*Exercise brief*. Across these entries, report how many lines include the string "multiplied", with nothing but the number.

*Record excerpts*.
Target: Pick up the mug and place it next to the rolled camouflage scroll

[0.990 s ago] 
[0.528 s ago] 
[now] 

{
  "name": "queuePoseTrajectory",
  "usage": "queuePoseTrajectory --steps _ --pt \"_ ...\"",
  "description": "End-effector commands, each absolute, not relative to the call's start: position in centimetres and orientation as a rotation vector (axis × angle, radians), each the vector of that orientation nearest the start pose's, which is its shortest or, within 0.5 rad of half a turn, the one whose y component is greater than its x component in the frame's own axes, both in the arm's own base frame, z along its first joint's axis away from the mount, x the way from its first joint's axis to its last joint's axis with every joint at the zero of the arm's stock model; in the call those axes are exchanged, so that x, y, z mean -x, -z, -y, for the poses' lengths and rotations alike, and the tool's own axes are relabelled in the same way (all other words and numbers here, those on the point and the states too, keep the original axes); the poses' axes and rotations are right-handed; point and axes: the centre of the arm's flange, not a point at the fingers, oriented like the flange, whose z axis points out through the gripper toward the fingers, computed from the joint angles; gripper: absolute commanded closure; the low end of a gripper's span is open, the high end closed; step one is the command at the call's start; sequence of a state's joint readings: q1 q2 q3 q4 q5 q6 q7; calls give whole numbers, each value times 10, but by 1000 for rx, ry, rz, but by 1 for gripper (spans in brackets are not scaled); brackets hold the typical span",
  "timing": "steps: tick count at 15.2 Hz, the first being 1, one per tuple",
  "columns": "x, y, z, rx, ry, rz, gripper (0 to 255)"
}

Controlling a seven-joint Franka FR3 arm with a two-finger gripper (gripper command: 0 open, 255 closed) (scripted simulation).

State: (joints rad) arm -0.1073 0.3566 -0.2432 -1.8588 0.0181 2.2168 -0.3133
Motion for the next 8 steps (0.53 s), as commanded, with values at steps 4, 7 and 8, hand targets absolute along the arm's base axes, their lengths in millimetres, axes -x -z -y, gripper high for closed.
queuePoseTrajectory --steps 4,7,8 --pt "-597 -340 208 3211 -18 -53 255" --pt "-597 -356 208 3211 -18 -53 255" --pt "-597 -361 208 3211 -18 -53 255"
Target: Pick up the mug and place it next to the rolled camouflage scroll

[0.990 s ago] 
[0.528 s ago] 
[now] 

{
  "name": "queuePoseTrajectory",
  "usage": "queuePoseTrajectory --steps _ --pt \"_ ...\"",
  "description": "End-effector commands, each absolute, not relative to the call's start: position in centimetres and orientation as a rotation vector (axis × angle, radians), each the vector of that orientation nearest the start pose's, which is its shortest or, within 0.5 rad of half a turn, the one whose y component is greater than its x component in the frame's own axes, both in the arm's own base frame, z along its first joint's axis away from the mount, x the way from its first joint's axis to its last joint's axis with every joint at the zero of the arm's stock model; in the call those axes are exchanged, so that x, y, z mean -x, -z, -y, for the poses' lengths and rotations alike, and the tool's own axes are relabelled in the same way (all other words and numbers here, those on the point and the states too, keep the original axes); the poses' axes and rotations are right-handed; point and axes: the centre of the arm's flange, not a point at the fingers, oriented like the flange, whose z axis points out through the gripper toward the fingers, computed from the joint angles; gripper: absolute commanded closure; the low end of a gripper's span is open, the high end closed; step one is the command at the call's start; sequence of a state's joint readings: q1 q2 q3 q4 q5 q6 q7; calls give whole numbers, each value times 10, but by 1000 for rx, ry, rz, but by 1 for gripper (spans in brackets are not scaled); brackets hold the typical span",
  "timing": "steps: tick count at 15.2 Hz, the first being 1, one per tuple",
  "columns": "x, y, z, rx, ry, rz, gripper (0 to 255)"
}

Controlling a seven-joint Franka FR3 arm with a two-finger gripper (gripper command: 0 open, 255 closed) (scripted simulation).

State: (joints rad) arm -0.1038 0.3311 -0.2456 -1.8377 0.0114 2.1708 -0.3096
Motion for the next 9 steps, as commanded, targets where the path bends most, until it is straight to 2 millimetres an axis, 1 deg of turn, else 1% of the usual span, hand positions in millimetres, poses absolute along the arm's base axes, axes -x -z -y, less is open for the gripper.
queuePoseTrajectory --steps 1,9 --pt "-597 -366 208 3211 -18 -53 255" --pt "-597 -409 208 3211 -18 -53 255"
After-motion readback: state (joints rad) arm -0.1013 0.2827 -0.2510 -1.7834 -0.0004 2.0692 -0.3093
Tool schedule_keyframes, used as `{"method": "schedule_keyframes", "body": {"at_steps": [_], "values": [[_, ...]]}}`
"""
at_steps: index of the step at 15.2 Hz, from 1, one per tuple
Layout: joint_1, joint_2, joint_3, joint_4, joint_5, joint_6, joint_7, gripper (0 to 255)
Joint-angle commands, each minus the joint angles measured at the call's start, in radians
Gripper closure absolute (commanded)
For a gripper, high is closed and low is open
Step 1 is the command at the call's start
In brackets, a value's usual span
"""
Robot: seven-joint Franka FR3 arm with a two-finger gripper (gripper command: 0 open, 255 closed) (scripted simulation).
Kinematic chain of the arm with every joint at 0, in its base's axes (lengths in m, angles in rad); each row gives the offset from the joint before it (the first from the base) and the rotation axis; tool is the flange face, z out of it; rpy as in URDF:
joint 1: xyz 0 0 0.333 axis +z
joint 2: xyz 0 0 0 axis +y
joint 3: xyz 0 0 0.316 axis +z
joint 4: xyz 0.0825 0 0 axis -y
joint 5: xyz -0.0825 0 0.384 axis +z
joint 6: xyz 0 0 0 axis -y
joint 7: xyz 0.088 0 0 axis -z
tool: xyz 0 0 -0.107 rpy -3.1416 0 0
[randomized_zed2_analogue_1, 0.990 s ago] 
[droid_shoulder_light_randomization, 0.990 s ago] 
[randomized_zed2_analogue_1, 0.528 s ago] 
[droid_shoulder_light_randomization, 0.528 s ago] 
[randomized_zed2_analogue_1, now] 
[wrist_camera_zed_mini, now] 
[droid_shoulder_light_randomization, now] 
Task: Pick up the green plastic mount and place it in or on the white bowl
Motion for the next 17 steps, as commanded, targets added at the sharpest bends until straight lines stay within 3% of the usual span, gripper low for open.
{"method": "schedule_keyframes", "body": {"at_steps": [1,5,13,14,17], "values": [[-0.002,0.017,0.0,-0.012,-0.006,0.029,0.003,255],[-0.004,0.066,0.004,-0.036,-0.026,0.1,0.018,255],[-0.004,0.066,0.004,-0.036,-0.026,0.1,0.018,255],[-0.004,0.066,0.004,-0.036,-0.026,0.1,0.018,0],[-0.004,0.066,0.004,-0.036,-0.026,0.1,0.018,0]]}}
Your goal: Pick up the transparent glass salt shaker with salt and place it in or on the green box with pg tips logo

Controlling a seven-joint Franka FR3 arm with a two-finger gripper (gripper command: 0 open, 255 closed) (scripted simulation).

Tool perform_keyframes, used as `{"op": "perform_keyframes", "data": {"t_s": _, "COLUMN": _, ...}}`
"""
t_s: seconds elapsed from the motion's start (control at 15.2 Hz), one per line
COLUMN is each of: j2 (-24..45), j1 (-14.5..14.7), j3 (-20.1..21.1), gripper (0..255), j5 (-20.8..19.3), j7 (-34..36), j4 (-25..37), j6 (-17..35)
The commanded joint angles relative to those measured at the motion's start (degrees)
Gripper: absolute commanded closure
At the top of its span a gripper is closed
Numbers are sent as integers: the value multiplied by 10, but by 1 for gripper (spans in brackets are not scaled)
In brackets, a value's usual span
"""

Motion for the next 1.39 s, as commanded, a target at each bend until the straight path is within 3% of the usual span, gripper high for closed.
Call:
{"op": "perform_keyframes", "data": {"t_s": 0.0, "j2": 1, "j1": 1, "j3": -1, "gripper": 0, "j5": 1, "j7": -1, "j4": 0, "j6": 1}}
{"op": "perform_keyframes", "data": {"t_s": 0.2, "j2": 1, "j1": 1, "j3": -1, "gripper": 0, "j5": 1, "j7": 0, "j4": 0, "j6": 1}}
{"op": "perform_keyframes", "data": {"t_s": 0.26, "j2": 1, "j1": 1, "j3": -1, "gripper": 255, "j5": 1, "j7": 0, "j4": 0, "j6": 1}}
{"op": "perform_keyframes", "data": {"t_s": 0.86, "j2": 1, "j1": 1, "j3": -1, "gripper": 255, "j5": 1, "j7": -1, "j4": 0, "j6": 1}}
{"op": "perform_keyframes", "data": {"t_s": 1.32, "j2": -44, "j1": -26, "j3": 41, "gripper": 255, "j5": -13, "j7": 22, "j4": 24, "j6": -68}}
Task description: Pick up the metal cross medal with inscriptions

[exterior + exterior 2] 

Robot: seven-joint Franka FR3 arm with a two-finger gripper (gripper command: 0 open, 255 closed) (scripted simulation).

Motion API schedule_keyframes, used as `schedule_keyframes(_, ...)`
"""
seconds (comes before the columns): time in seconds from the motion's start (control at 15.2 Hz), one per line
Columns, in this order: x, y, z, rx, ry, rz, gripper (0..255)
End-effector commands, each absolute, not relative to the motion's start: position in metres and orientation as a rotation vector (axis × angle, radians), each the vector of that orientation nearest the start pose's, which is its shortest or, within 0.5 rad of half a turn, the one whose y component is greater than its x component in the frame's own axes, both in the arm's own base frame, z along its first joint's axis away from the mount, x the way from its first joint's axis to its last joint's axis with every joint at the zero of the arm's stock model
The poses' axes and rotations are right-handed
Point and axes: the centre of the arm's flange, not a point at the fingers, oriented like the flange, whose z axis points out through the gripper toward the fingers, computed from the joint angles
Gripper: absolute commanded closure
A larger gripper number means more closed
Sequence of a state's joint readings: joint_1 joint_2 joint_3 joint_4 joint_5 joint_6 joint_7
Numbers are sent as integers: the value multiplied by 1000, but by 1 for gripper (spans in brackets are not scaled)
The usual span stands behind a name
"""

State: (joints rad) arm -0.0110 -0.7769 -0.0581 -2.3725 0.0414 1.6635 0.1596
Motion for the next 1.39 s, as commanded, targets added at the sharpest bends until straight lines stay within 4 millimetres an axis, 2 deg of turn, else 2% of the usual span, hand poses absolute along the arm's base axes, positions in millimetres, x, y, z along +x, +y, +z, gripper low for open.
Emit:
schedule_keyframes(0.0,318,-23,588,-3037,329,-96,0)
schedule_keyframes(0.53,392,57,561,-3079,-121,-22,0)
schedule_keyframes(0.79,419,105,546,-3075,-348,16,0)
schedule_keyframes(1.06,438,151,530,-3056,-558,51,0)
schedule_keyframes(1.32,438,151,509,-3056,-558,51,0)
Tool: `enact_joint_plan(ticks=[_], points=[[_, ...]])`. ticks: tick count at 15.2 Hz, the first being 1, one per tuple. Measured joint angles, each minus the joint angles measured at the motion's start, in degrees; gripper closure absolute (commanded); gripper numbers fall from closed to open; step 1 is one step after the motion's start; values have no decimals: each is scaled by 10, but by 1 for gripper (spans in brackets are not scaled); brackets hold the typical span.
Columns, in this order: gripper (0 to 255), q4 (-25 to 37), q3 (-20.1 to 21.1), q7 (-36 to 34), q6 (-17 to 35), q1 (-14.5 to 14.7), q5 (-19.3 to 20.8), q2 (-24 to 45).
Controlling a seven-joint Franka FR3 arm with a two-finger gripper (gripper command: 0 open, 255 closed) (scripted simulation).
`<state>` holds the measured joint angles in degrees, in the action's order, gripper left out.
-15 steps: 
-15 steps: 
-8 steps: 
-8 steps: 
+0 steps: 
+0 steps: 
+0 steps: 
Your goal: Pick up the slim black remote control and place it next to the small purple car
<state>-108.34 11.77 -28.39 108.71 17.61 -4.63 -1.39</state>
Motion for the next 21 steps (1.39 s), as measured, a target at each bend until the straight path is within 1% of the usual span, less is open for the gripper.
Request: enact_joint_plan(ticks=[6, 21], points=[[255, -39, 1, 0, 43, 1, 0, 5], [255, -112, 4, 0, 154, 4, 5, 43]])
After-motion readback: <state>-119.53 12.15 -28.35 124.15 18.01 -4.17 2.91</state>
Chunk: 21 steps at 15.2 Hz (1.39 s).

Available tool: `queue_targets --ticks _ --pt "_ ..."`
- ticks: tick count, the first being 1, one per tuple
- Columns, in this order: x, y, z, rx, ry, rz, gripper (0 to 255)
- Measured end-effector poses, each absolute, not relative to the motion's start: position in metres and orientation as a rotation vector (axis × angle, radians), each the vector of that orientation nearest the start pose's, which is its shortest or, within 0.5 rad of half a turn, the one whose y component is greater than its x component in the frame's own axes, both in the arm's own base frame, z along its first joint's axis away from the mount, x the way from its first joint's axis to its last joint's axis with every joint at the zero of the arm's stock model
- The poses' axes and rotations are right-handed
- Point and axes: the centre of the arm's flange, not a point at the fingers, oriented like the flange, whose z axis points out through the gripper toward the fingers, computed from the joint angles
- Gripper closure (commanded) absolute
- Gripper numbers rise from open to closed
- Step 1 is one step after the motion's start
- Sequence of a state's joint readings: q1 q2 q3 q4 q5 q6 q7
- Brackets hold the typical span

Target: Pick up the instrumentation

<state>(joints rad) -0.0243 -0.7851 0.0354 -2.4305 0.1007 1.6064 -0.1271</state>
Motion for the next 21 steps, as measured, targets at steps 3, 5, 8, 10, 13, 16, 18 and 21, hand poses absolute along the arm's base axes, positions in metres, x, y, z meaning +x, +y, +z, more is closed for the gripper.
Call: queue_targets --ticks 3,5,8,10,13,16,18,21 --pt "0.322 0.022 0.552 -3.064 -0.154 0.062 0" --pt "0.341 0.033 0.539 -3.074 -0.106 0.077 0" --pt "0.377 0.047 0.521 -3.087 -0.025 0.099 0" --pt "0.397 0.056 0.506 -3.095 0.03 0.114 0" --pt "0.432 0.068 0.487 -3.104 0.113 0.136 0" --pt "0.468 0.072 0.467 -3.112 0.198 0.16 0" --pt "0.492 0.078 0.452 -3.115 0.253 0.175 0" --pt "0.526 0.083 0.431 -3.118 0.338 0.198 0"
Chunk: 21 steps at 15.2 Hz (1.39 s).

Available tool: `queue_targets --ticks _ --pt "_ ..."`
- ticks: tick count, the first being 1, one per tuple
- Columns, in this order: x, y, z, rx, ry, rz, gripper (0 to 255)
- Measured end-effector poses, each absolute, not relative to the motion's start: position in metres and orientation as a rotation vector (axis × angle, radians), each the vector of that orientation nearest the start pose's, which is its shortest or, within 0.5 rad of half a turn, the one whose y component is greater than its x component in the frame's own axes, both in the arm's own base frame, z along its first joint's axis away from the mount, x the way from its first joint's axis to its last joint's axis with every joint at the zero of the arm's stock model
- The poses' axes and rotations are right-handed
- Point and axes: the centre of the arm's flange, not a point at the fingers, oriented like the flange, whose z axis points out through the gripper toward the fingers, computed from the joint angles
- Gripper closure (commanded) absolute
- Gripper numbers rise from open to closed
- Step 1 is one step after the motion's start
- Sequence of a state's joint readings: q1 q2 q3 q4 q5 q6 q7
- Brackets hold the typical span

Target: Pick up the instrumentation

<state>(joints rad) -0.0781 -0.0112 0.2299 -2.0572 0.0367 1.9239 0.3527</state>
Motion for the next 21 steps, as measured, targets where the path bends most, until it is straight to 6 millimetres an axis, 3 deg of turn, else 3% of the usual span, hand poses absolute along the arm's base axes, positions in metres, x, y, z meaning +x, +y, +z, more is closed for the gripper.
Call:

*Exercise output*. 2